Crohns Flashcards
Definition
Inflammatory GI disease characterised by granulomatous inflammation anywhere from mouth to anus. Common in terminal ileum and proximal colon. Exacerbations and remissions.
Transmural, asymmetrical, sometimes granulomatous.
Skip lesions.
Bimodal age distribution.
Aetiology
Unknown
Involves immune system dysfunction. Increase TNFa.
Certain gene mutations increase risk.
Gut organism. Eg mycobacterium, pseudomonas.
Triggers eg AB, smoking, infection, fatty diet.
RFs- family history, smoking, female, URTIs, NSAIDs.
Symptoms
Diarrhoea or urgency, bad smell. Abdo pain severe, usually low right. Fatigue. Weight loss. Fever. Malaise Anorexia Vomiting Joint pain.
Differentials
UC Parasite, gastroenteritis, fungal infection. TB IBS Amyloidosis Ischaemic colitis Lymphoma, Colon CA Diverticulitis
Signs
Skip lesions Granuloma Mouth ulcer Fever Anaemia. Abdo tenderness or mass. More frequent and severe abdo pain than UC. Fistulae Aphthoid and deep ulcers- cobblestoning. Granulomas Smoking worsens Perianal abcess, fistulae, skin tag. Anal structures. Clubbing Skin, joint, eye problems.
Management
Nutrition Stop smoking Azathioprine steroid sparing Sulfasalazine not proven in crohns CS, steroid analogues Immunomodulators Immunosuppressants. Methotrexate anti folate (risk leukopenia, infection, pulmonary fibrosis, teratogenic). Metronidazole TNFa inhibitors eg infliximab MAbs Surgery not curative but can help strictures and fistulae, or respect parts repeatedly flare up.
Pathology
Hyperaemia Mucosal oedema Discrete superficial ulcers and deeper ulcers= cobblestone. Thickening bowel wall Fistulae Granuloma.
Investigation
Bloods- anaemia. FBC, UE, LFT, CRP.
CT and MRI- thickening, obstruction, extramural issues, string sign of kantor (incomplete lumen filling due to spasm due to ulcer).
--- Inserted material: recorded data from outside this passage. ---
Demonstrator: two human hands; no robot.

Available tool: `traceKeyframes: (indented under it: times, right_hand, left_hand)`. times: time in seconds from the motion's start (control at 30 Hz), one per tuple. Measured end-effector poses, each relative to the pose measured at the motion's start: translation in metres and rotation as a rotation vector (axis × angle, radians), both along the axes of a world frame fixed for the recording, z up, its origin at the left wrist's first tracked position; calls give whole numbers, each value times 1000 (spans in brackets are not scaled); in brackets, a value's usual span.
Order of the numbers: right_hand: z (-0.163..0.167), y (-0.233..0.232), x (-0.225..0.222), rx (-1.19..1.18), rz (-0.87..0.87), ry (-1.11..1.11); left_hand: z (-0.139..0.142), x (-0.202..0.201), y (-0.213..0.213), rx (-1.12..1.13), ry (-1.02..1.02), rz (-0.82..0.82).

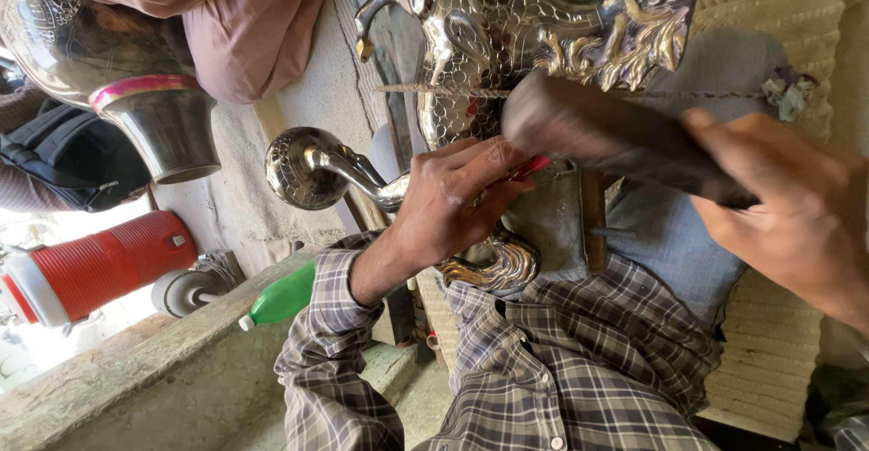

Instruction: The person uses a hammer and a small red-handled chisel to engrave a pattern into a silver-colored metal object shaped like a bull. They repeatedly strike the chisel to create indentations on the surface.

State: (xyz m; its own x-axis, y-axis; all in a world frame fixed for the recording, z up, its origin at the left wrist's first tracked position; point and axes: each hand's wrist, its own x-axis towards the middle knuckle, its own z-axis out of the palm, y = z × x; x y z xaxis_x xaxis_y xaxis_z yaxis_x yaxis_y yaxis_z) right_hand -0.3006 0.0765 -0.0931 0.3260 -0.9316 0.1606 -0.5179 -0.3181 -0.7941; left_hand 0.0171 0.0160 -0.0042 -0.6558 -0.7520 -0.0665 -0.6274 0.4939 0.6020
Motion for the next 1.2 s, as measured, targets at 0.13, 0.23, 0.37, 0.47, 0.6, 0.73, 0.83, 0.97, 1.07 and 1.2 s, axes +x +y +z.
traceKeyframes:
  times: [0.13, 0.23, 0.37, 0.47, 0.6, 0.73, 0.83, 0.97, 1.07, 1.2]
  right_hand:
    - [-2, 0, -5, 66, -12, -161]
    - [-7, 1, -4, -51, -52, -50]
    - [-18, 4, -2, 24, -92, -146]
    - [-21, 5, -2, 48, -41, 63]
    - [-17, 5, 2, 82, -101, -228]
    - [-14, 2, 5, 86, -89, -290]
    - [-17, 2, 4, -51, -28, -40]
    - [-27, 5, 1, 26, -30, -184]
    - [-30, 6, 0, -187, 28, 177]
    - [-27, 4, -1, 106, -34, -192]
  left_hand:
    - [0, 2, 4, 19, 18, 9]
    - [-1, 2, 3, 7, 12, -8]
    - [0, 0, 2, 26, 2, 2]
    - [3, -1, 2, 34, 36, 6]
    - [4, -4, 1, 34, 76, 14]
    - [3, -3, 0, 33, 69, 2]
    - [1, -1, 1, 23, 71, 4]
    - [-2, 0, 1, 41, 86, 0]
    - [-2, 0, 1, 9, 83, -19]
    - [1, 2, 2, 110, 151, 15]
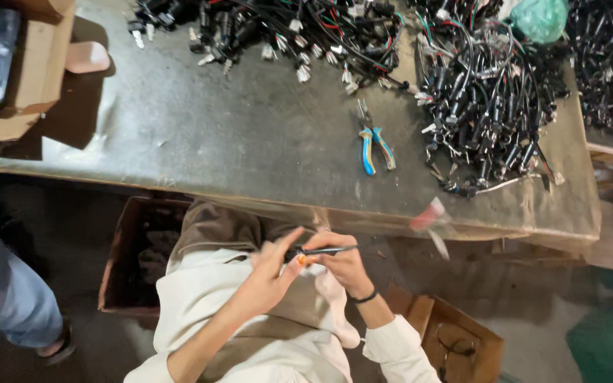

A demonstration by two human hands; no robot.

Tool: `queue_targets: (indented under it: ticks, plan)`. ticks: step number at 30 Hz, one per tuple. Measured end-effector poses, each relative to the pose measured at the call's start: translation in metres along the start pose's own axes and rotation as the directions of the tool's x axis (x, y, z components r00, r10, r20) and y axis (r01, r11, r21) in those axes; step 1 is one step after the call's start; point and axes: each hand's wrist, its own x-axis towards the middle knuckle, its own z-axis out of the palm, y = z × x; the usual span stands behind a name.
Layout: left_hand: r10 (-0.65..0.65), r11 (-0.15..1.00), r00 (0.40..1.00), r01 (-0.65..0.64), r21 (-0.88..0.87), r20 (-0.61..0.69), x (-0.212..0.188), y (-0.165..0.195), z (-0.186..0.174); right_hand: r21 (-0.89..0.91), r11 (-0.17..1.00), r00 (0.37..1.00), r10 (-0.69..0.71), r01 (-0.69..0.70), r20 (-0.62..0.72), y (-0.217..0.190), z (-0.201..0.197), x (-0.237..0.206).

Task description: The person sits at a workbench assembling a wire harness. They hold a black cable, use pliers to strip and trim the wire ends, twist the exposed colored conductors, and fit terminal connectors onto the ends, working on one harness at a time among piles of similar harnesses.

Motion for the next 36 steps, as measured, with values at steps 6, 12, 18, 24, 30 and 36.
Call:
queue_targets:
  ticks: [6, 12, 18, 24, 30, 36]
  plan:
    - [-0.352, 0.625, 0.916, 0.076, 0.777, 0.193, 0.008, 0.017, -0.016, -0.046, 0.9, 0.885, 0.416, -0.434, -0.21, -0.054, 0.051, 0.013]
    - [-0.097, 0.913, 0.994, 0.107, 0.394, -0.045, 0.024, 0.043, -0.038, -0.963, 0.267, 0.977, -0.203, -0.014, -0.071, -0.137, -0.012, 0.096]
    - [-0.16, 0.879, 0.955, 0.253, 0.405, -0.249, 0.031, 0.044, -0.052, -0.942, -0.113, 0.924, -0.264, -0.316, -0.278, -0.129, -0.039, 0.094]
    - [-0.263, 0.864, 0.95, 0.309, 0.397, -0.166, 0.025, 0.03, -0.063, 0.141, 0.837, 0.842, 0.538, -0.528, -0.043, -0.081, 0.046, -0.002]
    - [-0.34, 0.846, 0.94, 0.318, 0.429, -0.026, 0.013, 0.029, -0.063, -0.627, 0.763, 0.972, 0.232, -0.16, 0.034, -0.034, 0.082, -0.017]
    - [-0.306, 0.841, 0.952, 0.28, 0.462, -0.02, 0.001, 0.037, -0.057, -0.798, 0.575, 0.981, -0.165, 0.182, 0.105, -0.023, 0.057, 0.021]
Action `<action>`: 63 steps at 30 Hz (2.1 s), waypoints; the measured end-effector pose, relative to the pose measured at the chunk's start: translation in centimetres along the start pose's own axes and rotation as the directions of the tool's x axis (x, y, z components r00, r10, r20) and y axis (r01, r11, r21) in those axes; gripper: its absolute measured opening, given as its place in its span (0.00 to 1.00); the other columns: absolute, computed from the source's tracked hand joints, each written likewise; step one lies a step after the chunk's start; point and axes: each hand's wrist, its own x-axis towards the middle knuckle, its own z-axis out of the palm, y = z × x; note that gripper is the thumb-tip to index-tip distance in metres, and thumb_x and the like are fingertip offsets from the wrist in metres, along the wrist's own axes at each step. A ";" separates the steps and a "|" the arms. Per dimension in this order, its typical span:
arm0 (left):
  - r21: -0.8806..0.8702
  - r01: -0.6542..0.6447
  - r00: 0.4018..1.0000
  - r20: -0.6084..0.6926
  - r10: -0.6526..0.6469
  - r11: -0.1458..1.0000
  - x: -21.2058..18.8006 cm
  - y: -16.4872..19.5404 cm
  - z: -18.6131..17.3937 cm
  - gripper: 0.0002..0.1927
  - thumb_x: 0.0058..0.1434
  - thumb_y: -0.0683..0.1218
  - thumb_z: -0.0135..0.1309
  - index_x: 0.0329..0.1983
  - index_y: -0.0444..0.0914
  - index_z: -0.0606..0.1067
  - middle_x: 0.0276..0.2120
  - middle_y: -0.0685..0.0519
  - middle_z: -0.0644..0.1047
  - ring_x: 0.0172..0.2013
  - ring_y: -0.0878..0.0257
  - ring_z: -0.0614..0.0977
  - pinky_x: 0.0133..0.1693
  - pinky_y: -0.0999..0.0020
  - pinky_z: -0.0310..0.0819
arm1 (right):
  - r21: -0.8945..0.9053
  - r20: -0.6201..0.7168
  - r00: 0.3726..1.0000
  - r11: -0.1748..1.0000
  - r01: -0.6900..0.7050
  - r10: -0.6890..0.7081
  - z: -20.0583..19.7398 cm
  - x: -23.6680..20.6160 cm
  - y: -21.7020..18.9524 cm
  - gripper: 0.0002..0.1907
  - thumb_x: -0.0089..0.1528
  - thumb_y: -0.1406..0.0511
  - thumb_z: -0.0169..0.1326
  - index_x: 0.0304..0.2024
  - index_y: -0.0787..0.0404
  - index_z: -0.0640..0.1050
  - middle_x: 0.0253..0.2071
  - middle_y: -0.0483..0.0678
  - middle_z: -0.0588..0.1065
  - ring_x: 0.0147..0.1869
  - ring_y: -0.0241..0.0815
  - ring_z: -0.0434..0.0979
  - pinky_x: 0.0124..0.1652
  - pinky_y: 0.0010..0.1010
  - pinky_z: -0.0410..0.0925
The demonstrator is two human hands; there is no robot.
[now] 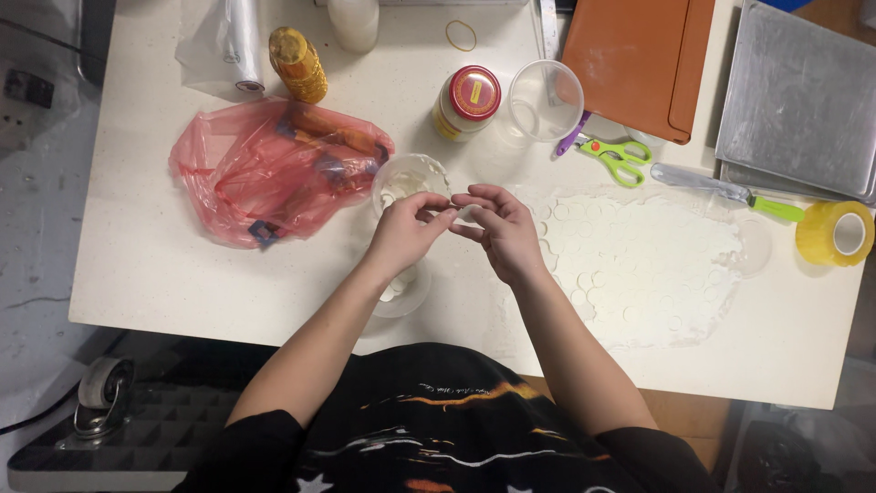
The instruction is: The person peels small white round fondant discs off a plastic sheet on the table and drops them one at a time into a clear plastic bowl, occasionally repositioning the sheet and tray. The bowl gradually fills with the collected discs.
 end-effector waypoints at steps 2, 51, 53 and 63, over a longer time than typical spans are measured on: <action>-0.039 -0.011 1.000 0.016 0.011 0.999 -0.2 -0.1 -0.1 0.16 0.62 0.50 0.61 0.48 0.37 0.79 0.41 0.53 0.84 0.38 0.65 0.84 0.41 0.67 0.79 | -0.005 0.021 1.000 1.000 0.004 -0.004 0.3 -0.3 0.0 0.17 0.66 0.74 0.49 0.58 0.69 0.68 0.54 0.57 0.77 0.52 0.46 0.81 0.51 0.42 0.79; -0.196 0.032 0.991 0.132 -0.007 0.980 -1.3 0.3 -1.2 0.09 0.64 0.44 0.57 0.42 0.34 0.82 0.33 0.54 0.84 0.35 0.70 0.82 0.40 0.74 0.77 | -0.029 0.000 0.993 0.993 -0.115 0.115 -0.2 -1.5 0.8 0.07 0.65 0.68 0.56 0.44 0.64 0.76 0.36 0.48 0.78 0.40 0.42 0.82 0.36 0.35 0.78; -0.214 0.058 0.989 0.148 -0.026 0.975 -1.2 0.4 -1.2 0.10 0.63 0.43 0.57 0.42 0.33 0.82 0.33 0.54 0.83 0.34 0.70 0.82 0.39 0.73 0.77 | -0.049 0.009 0.994 0.993 -0.109 0.109 -0.2 -1.6 0.7 0.07 0.65 0.67 0.57 0.44 0.65 0.76 0.36 0.48 0.78 0.39 0.42 0.82 0.36 0.35 0.78; -0.154 0.064 0.985 0.171 -0.037 0.986 -1.0 0.2 -1.0 0.09 0.61 0.43 0.56 0.39 0.33 0.83 0.30 0.55 0.83 0.32 0.71 0.81 0.37 0.74 0.76 | -0.071 0.022 0.995 0.993 -0.093 0.095 0.0 -1.7 0.7 0.07 0.65 0.67 0.58 0.43 0.64 0.77 0.36 0.48 0.78 0.39 0.41 0.82 0.36 0.35 0.78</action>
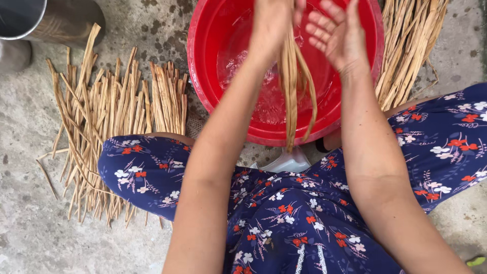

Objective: The person sits on the floor and repeatedly washes thin wooden sticks in a red basin filled with water. They pick up small bundles from a pile on the left, submerge and agitate them in the water, then place them on a pile on the right. The process continues with multiple bundles.

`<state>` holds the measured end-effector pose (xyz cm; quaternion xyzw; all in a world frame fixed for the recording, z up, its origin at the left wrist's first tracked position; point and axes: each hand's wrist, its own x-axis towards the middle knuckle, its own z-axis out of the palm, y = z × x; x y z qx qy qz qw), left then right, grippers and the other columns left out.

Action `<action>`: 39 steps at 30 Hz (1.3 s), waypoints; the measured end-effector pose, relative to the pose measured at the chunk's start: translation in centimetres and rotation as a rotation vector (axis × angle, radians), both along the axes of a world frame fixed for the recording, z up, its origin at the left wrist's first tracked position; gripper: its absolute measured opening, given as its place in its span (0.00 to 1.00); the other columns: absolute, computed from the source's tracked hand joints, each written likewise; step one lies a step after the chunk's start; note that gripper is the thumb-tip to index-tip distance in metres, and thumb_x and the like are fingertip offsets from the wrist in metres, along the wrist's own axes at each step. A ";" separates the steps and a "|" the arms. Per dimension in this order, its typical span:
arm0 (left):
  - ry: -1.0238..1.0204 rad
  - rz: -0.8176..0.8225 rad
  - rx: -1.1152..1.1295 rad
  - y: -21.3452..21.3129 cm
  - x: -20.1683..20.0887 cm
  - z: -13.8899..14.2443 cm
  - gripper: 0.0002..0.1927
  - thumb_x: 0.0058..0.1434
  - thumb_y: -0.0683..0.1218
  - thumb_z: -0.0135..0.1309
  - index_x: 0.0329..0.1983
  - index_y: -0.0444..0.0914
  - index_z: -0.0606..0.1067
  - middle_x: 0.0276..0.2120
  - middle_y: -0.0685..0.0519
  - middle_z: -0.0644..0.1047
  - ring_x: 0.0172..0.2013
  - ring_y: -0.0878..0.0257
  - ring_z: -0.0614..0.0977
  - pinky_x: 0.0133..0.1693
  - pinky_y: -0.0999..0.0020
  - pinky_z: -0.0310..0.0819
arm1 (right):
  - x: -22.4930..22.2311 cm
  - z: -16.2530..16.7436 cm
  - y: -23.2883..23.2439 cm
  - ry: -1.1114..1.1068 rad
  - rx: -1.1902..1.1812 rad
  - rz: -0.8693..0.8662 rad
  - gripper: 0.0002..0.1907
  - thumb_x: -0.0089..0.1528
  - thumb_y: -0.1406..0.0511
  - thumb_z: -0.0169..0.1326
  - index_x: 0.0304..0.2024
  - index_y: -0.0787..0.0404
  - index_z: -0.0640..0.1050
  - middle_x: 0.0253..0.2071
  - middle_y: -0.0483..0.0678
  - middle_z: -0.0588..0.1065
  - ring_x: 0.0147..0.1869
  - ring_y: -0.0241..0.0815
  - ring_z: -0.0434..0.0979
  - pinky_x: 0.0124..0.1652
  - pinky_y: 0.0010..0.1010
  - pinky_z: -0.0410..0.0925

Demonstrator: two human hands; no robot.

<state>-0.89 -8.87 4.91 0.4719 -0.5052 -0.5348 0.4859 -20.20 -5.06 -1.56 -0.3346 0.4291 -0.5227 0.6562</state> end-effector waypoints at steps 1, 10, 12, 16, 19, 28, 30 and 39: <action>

Barium enema or follow through- stricture, fistulae.
Iliocolonoscopy and biopsy.
Stool culture
Complications
SI obstruction Abcess Fistulae eg colovesical, colovaginal, perianal. And strictures. Perforation Colon CA, cholangioCA OP and osteomalacia Fe, folate, B12 deficiency Renal disease eg ureter obstruction by iliocecal disease Abortion, miscarriage, stillbirth.
Anti metabolite eg Methotrexate
Not antifolate in crohns MOA. Maybe inhibit purine metabolism and T activation.
Low dose can combine with other DMARDs, NSAIDs, steroids.
AE-pneumonitis, hepatotoxicity, mucositis, teratogenic.
Monitor all bloods
DDI- binding competition with eg NSAID, phenytoin, tetracyclines, penicillin= increase myelosuppression.
Anti TNF eg infliximab
Dont escalate dose.
Reduce inflammation, angiogenesis.
AE- risk new malignancy if had one previously. Risk serious infections. TB reactivation.
Explanation
- Crohns is a disease that can affect the whole of the digestive system. But it usually is worse in th intestines. It happens when your immune system causes inflammation and damage to the walls of your digestive tract. This affects its function, meaning it cant absorbs things and break down your food as well. This leads to diarrhoea, vomiting and pain.
- it usually comes in phases so you will have a bout of symptoms then they will wear off for a while. In the long term it can cause obstruction because of thickening of the walls, and also it can cause holes to form in the walls. It can also have affects on your joints, skin, and eyes. Also abcesses, CA, renal disease and problems with pregnancy.
- lifestyle diet and stop smoking. Avoid triggers.
- drugs to modulate immune systems damaging affects. Also steroids to prevent inflammation.